Assigned task
The lines to return are those below that contain the word "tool".

^^^^^^^^

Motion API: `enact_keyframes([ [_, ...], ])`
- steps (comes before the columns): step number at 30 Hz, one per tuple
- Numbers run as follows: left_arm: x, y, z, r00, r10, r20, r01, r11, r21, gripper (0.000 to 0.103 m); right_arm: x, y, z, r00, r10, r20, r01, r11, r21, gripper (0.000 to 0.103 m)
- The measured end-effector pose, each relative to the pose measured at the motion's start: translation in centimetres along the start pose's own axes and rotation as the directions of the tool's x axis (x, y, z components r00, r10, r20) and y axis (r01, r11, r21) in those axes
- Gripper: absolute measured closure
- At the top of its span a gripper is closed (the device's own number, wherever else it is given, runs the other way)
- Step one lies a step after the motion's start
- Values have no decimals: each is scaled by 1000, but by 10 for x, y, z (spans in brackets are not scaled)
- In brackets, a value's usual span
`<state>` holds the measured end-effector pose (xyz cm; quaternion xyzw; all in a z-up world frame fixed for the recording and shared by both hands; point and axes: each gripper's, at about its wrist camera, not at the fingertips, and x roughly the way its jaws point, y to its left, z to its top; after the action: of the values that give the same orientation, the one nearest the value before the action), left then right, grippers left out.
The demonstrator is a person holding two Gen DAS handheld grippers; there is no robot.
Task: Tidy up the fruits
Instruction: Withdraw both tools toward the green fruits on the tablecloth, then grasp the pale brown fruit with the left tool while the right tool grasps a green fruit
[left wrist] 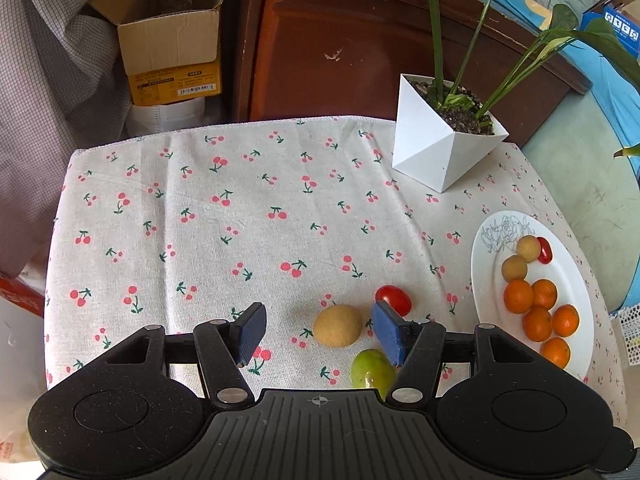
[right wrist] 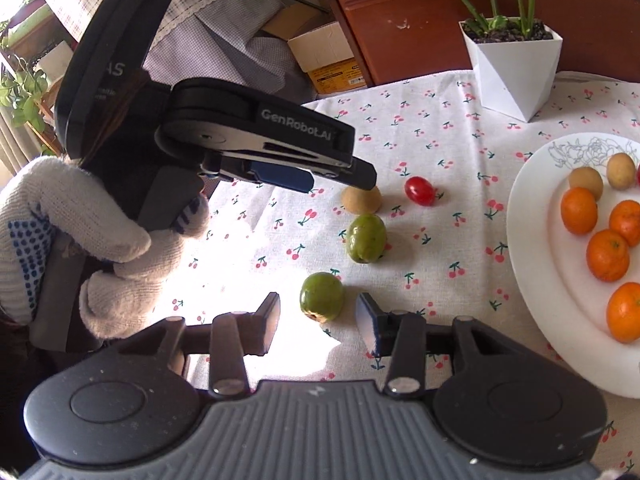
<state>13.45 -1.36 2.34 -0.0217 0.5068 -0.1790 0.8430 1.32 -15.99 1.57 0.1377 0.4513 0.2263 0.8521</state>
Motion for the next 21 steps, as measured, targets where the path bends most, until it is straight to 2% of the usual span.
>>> enact_keyframes([
  [6, 12, -2, 1, 1000, 16, -24, -16, 1000, 14, 44, 10, 6, -2, 1000, -23, -8, 23, 999, -23, 59],
  [14, 16, -10, -2, 1000, -7, -20, 8, 999, 48, 45, 20, 14, -5, 999, -49, -4, 48, 997, -64, 59],
  [16, 17, -13, -3, 1000, -9, -14, 9, 998, 60, 47, 21, 15, -6, 999, -53, 3, 53, 996, -78, 63],
  [18, 17, -15, -4, 1000, -7, -7, 7, 997, 74, 49, 20, 15, -8, 998, -65, 9, 66, 994, -90, 71],
  [21, 18, -17, -6, 1000, -12, 2, 12, 997, 79, 49, 18, 12, -8, 998, -61, 6, 62, 995, -78, 74],
])
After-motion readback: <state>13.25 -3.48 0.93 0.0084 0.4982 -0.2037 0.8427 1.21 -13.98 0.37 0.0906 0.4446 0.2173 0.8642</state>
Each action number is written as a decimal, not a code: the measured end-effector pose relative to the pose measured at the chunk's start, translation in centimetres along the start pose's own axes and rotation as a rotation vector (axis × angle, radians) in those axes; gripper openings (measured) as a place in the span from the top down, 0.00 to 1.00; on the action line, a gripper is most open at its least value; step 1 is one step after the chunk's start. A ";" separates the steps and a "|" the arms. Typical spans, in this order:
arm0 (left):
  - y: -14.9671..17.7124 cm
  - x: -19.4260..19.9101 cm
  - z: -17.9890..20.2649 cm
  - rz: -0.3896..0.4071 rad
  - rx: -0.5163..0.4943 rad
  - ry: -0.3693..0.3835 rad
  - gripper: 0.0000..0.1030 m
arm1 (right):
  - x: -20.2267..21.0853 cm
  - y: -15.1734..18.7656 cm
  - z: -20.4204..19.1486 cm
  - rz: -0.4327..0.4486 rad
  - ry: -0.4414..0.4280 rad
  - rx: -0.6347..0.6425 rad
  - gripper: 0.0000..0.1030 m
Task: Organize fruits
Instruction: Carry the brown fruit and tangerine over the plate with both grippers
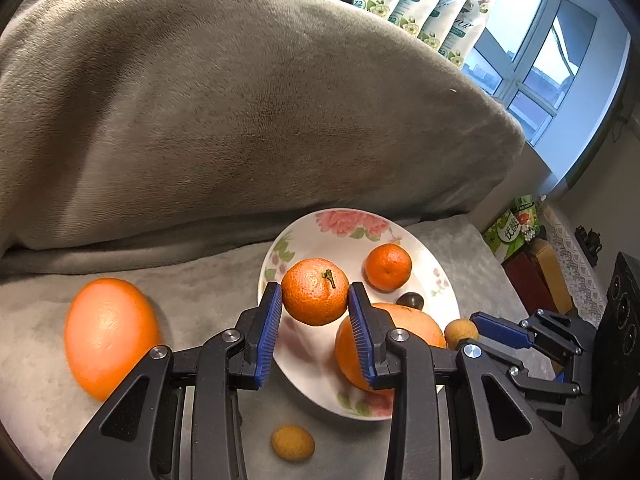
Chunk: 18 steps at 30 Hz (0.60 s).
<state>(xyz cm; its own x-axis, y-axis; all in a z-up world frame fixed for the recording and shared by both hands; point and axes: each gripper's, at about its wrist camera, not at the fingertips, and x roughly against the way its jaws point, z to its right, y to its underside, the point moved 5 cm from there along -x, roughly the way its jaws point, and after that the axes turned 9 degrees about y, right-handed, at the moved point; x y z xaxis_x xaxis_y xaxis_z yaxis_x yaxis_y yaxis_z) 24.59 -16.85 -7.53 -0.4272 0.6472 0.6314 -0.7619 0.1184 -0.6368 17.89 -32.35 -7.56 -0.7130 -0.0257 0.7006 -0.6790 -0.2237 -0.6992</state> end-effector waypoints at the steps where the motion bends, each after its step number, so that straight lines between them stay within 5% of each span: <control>1: 0.0 0.0 0.0 0.000 0.001 -0.001 0.68 | 0.0 0.0 -0.1 -0.001 -0.001 0.002 0.75; 18: -0.7 0.3 1.0 0.011 -0.037 -0.019 0.62 | -0.4 -0.2 -1.1 -0.008 -0.004 0.030 0.72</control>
<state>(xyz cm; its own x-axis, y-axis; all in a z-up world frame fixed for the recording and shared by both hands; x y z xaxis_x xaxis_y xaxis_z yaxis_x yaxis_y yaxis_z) 24.50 -17.51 -6.51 -0.4447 0.6341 0.6326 -0.7390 0.1394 -0.6591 18.09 -31.18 -7.88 -0.7072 -0.0277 0.7065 -0.6787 -0.2534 -0.6893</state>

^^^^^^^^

Solution
- The measured end-effector pose, each relative to the pose measured at the motion's start: translation in centimetres along the start pose's own axes and rotation as the directions of the tool's x axis (x, y, z components r00, r10, r20) and y axis (r01, r11, r21) in those axes
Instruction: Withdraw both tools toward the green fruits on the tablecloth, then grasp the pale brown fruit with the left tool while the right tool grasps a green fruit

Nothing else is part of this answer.